• _Work item_: Below are lines of data; restate word for word those running from the line containing "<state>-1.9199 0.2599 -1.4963" to the line containing "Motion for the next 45", inclusive, and no others.

____ Source data

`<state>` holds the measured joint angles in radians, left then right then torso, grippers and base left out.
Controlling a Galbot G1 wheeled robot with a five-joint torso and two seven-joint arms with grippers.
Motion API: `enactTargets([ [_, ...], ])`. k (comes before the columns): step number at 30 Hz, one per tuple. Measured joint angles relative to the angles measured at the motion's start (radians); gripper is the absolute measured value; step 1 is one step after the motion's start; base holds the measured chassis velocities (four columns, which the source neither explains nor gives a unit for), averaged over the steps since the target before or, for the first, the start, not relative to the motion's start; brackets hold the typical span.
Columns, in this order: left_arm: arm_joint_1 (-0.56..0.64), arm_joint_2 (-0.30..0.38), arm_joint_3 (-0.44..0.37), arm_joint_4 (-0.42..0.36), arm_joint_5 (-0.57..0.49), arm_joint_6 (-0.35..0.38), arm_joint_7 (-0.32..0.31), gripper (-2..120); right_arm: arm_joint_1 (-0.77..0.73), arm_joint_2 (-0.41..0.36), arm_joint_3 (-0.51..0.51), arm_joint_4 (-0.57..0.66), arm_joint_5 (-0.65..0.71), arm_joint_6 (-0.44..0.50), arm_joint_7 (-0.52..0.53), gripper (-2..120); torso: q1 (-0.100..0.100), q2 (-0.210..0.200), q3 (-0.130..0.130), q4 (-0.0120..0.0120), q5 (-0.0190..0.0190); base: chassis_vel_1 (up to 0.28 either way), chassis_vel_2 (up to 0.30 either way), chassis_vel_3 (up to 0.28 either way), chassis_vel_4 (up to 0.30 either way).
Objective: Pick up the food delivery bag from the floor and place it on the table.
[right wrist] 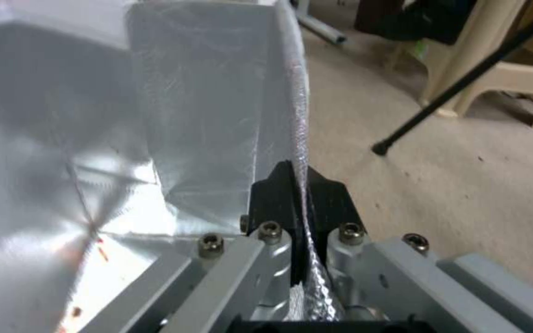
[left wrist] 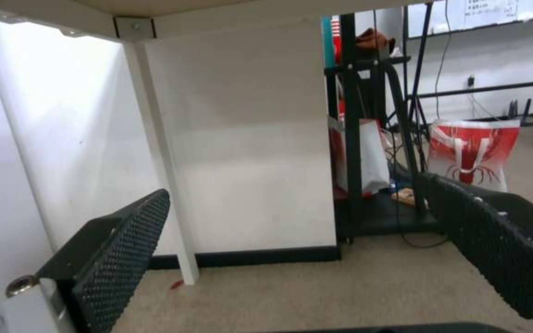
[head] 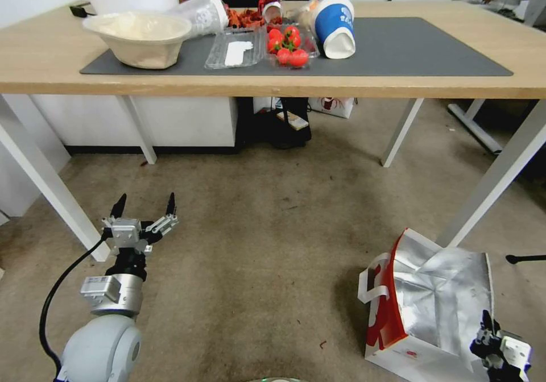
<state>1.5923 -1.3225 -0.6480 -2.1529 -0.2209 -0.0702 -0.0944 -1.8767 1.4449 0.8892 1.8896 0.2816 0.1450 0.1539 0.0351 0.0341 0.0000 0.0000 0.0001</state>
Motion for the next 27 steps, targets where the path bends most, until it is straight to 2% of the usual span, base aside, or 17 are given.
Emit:
enactTargets([
  [10,-0.005,0.000,-0.017,0.009,-0.008,0.000,-0.003,100,-0.026,-0.004,-0.040,0.168,0.012,0.008,-0.011,0,0.000,0.000,0.000,0.0000,-0.0004,0.000,0.000,0.000,0.000],
  [16,-0.006,-0.002,-0.027,0.014,-0.008,-0.016,0.020,100,-0.021,-0.046,-0.078,0.240,0.003,-0.012,-0.086,0,0.000,0.000,0.000,0.0000,-0.0001,0.000,0.000,0.000,0.000],
  [20,-0.005,0.003,-0.043,0.019,-0.006,-0.033,0.038,100,-0.014,-0.099,-0.086,0.287,0.004,-0.027,-0.147,0,0.000,0.000,0.000,0.0000,-0.0001,0.000,0.000,0.000,0.000],
  [27,-0.001,0.008,-0.058,0.023,0.000,-0.044,0.034,100,0.023,-0.232,-0.059,0.363,0.058,-0.061,-0.405,0,0.000,0.000,0.000,0.0000,0.0000,0.000,0.000,0.000,0.000],
])
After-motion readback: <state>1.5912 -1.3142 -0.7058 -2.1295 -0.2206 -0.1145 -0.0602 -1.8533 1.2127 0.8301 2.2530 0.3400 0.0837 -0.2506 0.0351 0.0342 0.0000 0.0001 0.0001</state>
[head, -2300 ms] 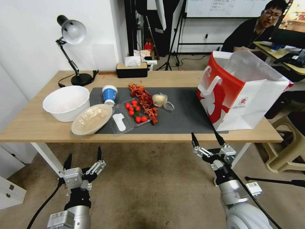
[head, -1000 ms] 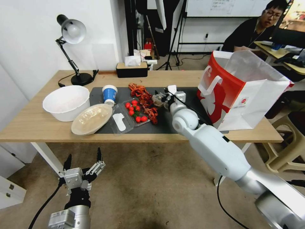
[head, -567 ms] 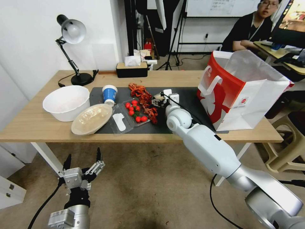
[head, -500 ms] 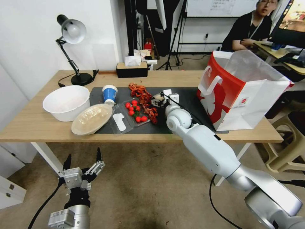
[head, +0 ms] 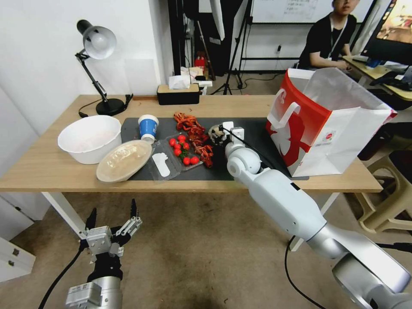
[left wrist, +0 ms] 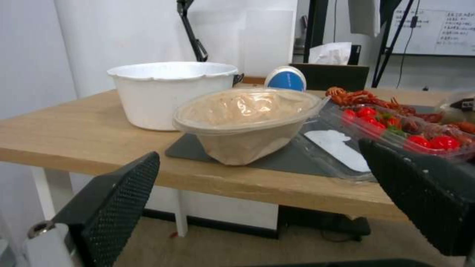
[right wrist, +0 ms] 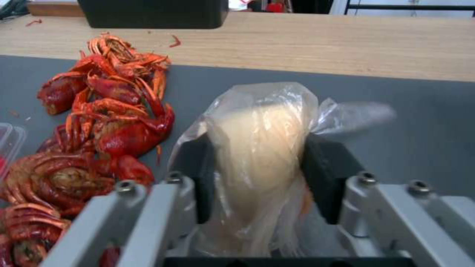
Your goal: Pick up the trash from the table and place it into the takeout bag.
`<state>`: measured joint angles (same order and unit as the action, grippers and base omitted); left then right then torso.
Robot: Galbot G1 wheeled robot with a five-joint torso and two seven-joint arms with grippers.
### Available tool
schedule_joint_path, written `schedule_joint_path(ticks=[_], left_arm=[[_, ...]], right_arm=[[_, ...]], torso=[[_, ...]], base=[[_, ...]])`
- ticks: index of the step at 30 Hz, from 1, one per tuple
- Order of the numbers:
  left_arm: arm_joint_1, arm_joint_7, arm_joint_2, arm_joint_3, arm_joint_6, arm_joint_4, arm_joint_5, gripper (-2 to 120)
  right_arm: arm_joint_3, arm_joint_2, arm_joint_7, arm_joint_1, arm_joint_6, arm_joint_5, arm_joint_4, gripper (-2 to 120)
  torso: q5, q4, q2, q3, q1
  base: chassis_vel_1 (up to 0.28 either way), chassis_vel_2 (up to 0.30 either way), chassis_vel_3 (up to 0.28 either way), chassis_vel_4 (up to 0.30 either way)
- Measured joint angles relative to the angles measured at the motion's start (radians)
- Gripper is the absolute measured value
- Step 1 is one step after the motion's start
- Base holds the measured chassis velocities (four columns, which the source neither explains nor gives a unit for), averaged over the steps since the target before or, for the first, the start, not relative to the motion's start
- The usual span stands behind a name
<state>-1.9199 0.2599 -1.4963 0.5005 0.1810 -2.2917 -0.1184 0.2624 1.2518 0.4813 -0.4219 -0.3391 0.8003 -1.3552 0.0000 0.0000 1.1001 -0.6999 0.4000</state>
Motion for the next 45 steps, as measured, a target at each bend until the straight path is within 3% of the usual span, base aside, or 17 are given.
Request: schedule_joint_path(ticks=[2, 10, 16, 23, 33, 36, 41, 45], left_arm=[[0.000, 0.000, 0.000, 0.000, 0.001, 0.001, 0.001, 100], [-0.001, 0.001, 0.000, 0.000, 0.005, 0.003, 0.004, 100], [-0.004, 0.003, -0.001, 0.001, 0.009, 0.003, 0.006, 100], [-0.004, 0.006, -0.001, 0.002, 0.010, -0.001, 0.008, 100], [-0.002, 0.006, -0.006, 0.002, 0.010, -0.006, 0.013, 100], [0.002, 0.004, -0.008, -0.001, 0.010, -0.005, 0.012, 100], [0.002, 0.001, -0.004, -0.012, 0.008, -0.004, 0.003, 100], [0.000, -0.001, -0.005, -0.017, 0.008, -0.004, 0.004, 100]], right_arm=[[-0.002, -0.004, -0.003, -0.007, 0.005, -0.002, -0.003, 24], [-0.007, -0.011, -0.002, -0.015, 0.006, -0.002, -0.012, 5], [-0.010, -0.019, -0.003, -0.019, 0.014, -0.003, -0.020, 5], [-0.011, -0.074, -0.062, -0.033, 0.110, -0.108, -0.114, 5], [-0.134, -0.260, -0.056, -0.060, 0.115, -0.111, -0.485, 5], [-0.195, -0.375, 0.014, -0.030, 0.059, -0.039, -0.606, 5], [-0.296, -0.515, 0.097, -0.031, 0.002, 0.068, -0.632, 5], [-0.400, -0.574, 0.113, -0.076, -0.041, 0.129, -0.622, 5]], torso=[[0.0000, 0.0000, 0.000, 0.000, 0.000], [0.0000, 0.0000, 0.000, 0.000, 0.000], [0.0000, 0.0000, 0.000, 0.000, 0.000], [-0.0001, -0.0001, 0.000, 0.000, 0.000], [0.0001, 0.0000, 0.000, 0.000, 0.000], [0.0000, 0.0000, 0.000, 0.000, 0.000], [0.0004, -0.0002, 0.000, 0.000, 0.000], [0.0005, -0.0003, 0.000, 0.000, 0.000]], base=[[0.000, 0.000, 0.000, 0.000], [0.000, 0.000, 0.000, 0.000], [0.000, 0.000, 0.000, 0.000], [0.000, 0.000, 0.000, 0.000], [0.000, 0.000, 0.000, 0.000], [0.000, 0.000, 0.000, 0.000], [0.000, 0.000, 0.000, 0.000], [0.000, 0.000, 0.000, 0.000]])
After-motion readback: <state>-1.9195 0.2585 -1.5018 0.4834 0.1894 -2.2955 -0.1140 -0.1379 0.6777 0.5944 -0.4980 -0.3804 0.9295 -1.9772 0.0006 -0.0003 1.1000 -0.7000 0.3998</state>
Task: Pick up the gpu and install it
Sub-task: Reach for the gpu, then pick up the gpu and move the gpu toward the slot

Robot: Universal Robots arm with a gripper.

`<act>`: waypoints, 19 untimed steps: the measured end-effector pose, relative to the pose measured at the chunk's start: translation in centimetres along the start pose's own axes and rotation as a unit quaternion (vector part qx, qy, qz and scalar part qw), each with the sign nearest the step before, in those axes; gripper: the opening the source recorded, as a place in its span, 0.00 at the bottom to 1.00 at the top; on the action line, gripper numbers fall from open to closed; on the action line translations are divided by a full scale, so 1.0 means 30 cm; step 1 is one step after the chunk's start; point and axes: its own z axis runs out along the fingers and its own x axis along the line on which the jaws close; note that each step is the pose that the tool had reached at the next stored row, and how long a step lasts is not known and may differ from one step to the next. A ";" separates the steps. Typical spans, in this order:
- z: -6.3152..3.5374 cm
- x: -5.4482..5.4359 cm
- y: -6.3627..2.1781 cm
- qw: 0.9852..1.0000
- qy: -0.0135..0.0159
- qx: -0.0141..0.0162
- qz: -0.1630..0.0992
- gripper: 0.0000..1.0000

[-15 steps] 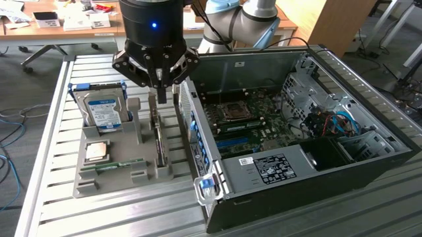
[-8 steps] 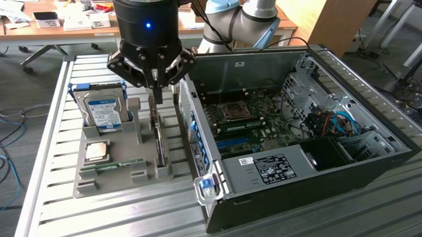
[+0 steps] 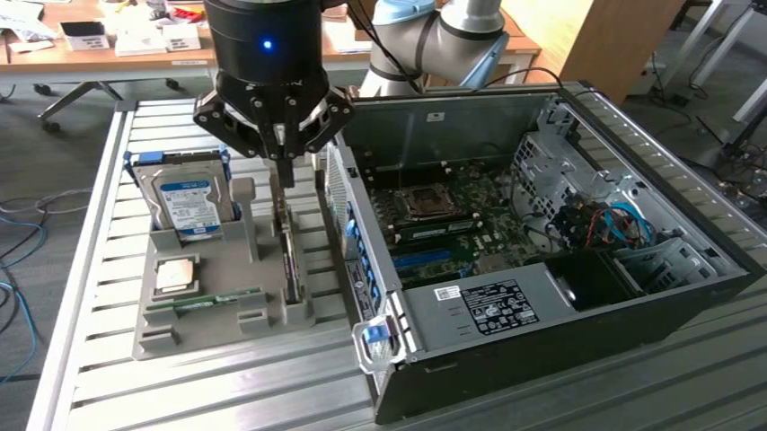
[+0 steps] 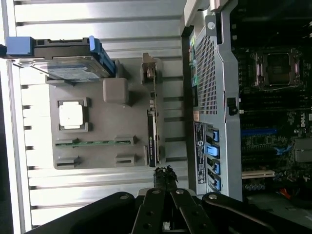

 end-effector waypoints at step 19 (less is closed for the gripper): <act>0.004 0.010 0.036 1.000 0.000 0.000 0.000 0.11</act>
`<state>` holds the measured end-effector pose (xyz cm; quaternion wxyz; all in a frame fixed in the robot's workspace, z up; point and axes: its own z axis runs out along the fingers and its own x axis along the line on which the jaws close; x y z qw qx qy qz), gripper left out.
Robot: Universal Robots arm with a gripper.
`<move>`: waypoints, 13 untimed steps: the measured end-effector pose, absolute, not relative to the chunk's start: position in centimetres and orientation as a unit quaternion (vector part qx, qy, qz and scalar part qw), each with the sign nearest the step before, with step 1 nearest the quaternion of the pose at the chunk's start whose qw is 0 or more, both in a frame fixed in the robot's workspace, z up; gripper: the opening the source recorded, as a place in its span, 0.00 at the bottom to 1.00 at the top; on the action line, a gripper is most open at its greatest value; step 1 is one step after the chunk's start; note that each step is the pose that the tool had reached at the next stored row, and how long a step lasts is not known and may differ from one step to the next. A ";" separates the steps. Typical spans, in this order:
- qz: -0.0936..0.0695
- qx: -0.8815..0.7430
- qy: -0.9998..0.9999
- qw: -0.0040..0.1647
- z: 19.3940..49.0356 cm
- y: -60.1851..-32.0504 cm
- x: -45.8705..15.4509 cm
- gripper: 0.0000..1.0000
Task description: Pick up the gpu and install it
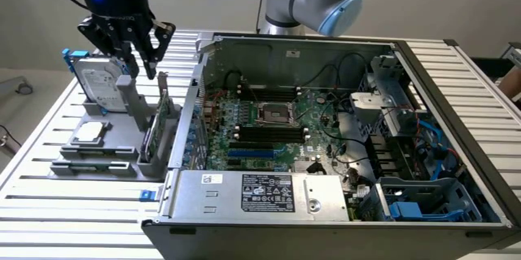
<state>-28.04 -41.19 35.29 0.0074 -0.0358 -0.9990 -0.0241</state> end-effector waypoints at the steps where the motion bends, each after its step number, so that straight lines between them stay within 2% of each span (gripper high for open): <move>1: -0.024 -0.036 -0.999 0.008 35.1 -41.4 -28.1 0.36; 13: -0.025 -0.022 -0.999 0.012 32.9 -43.0 -28.4 0.36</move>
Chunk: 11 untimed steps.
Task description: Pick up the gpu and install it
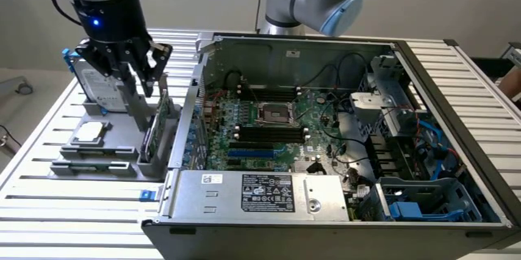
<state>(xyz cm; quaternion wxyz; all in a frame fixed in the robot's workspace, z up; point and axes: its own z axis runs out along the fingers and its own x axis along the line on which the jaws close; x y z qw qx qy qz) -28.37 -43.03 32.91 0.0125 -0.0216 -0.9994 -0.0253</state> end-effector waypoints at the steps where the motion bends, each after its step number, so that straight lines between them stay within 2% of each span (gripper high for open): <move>1: -0.025 -0.018 -0.999 0.013 32.7 -43.1 -28.4 0.36; 11: -0.025 0.035 -0.999 0.015 30.9 -43.2 -28.4 0.36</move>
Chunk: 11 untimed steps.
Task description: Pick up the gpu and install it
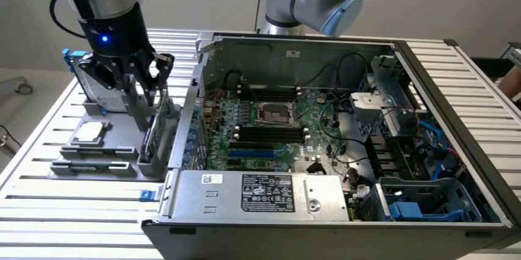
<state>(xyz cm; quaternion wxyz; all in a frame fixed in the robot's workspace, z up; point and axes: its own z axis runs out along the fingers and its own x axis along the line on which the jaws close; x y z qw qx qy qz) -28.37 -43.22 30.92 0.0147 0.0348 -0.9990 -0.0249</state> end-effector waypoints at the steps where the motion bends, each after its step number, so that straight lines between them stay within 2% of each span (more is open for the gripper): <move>1: -0.025 0.038 -0.999 0.015 30.7 -43.2 -28.4 0.36; 11: -0.025 0.041 -0.999 0.015 28.9 -43.2 -27.6 0.36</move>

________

• _Answer_:
<state>-1.9199 0.2599 -1.4963 0.5005 0.1810 -2.2917 -0.1184 0.2624 1.2518 0.4813 -0.4219 -0.3391 0.8003 -1.3552 0.0000 0.0000 1.1001 -0.6999 0.4000</state>
Motion for the next 45 steps, as measured, a target at each bend until the straight path is within 3% of the usual span, base aside, or 17 are given.

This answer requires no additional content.